## Gradient Checkpointing

A simple example (sentiment analysis task) using gradient checkpointing.

Gradient checkpointing allows you to train using less VRAM, but at the cost of recomputing activations that are not stored.

In [1]:
import t2t

In [2]:
trainer_arguments = t2t.TrainerArguments(
    # model
    model_name_or_path="t5-base",
    cache_dir="../cache",
    # data inputs
    train_file="../sample_data/trainlines.json",
    max_source_length=128,
    max_target_length=8,
    # taining outputs
    output_dir="/tmp/saved_model",
    overwrite_output_dir=True,
    # training settings
    num_train_epochs=1,
    per_device_train_batch_size=64,
    learning_rate=1e-5,
    gradient_checkpointing=True,
    prefix="predict sentiment: ",
    # validation settings
)
trainer = t2t.Trainer(arguments=trainer_arguments)

Using custom data configuration default-e0ec4565d3962e1d
Reusing dataset json (../cache/json/default-e0ec4565d3962e1d/0.0.0/d75ead8d5cfcbe67495df0f89bd262f0023257fbbbd94a730313295f3d756d50)


  0%|          | 0/1 [00:00<?, ?it/s]

In [3]:
trainer.model_summary()

Summary
- model name: t5-base
- model params:
  - train: 222.9 M
  - total: 222.9 M
  - vocab: 32100
- prompt tuning only: False


### Train Model

* With checkpointing: 8.4 GB VRAM, 54s runtime
* Without checkpointing: 16.1 GB VRAM, 42s runtime

In [4]:
trainer.train(valid=False)

Running tokenizer on train dataset:   0%|          | 0/8 [00:00<?, ?ba/s]

***** Running training *****
  Num examples = 8000
  Num Epochs = 1
  Instantaneous batch size per device = 64
  Total train batch size (w. parallel, distributed & accumulation) = 64
  Gradient Accumulation steps = 1
  Total optimization steps = 125


Step,Training Loss,Validation Loss


Saving model checkpoint to /tmp/saved_model/checkpoint-125
Configuration saved in /tmp/saved_model/checkpoint-125/config.json
Model weights saved in /tmp/saved_model/checkpoint-125/pytorch_model.bin
tokenizer config file saved in /tmp/saved_model/checkpoint-125/tokenizer_config.json
Special tokens file saved in /tmp/saved_model/checkpoint-125/special_tokens_map.json
Copy vocab file to /tmp/saved_model/checkpoint-125/spiece.model


Training completed.

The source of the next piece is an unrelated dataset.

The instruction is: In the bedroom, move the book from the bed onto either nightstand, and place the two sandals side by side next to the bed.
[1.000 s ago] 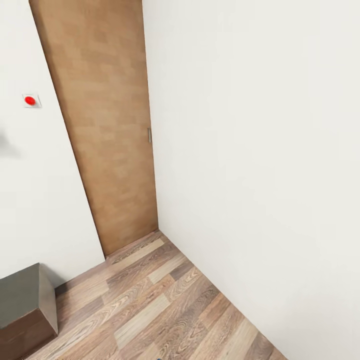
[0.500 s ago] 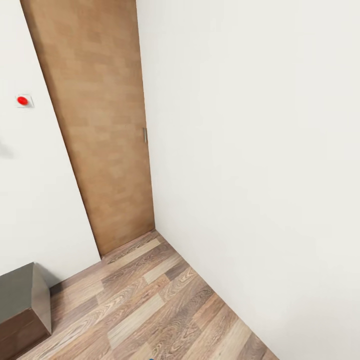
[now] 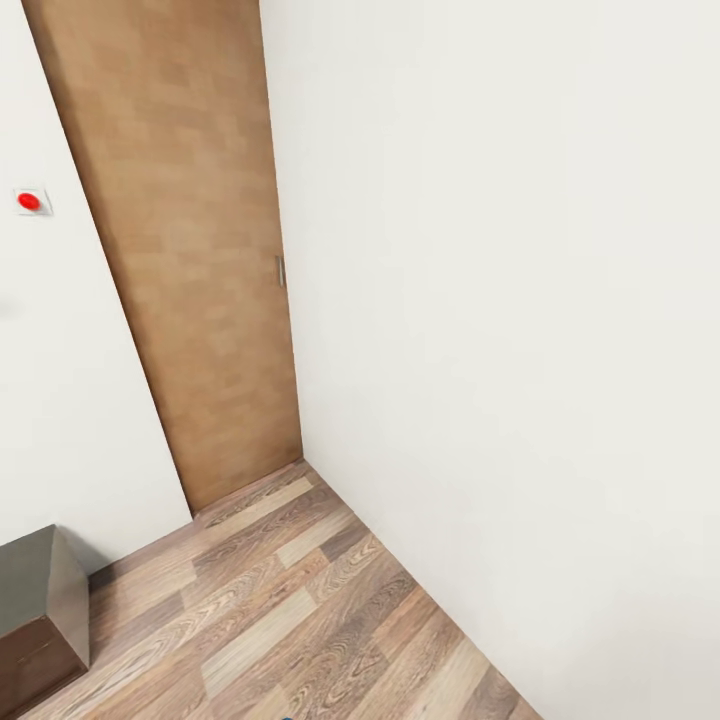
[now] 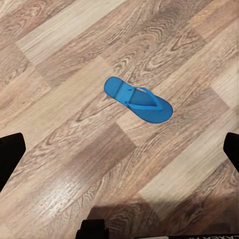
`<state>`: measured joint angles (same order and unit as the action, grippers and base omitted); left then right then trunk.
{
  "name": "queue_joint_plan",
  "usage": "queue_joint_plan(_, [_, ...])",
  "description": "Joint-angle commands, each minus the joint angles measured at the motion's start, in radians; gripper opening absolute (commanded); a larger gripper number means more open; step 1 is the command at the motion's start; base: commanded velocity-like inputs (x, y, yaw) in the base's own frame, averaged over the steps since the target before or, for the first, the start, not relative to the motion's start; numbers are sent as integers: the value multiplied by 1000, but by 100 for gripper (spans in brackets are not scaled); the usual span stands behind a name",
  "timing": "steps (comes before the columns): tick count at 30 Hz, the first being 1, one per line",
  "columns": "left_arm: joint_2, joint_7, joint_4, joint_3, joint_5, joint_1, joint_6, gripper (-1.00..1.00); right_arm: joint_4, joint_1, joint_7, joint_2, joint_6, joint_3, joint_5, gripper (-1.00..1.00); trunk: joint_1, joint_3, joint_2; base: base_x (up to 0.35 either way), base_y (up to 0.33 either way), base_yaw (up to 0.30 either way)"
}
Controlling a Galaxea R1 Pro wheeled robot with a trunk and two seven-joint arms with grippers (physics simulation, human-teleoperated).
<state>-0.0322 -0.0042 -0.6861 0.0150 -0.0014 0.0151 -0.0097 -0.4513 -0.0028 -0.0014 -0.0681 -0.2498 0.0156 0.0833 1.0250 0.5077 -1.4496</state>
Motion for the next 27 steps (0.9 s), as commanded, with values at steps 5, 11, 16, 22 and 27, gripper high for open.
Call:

Do not forget to share your model on huggingface.co/models =)


Saving model checkpoint to /tmp/saved_model
Configuration saved in /tmp/saved_model/config.json
Model weights saved in /tmp/saved_model/pytorch_model.bin
tokenizer config file saved in /tmp/saved_model/tokenizer_config.json
Special tokens file saved in /tmp/saved_model/special_tokens_map.json
Copy vocab file to /tmp/saved_model/spiece.model


***** train metrics *****
  epoch                    =        1.0
  total_flos               =  1151995GF
  train_loss               =     0.9041
  train_runtime            = 0:00:53.66
  train_samples            =       8000
  train_samples_per_second =     149.06
  train_steps_per_second   =      2.329


### Test Model

In [5]:
input_text = "predict sentiment: This is the worst movie I have ever seen!"
trainer.generate_single(input_text, max_length=8)



'negative'

In [6]:
input_text = "predict sentiment: This is the best movie I have ever seen!"
trainer.generate_single(input_text, max_length=8)

'positive'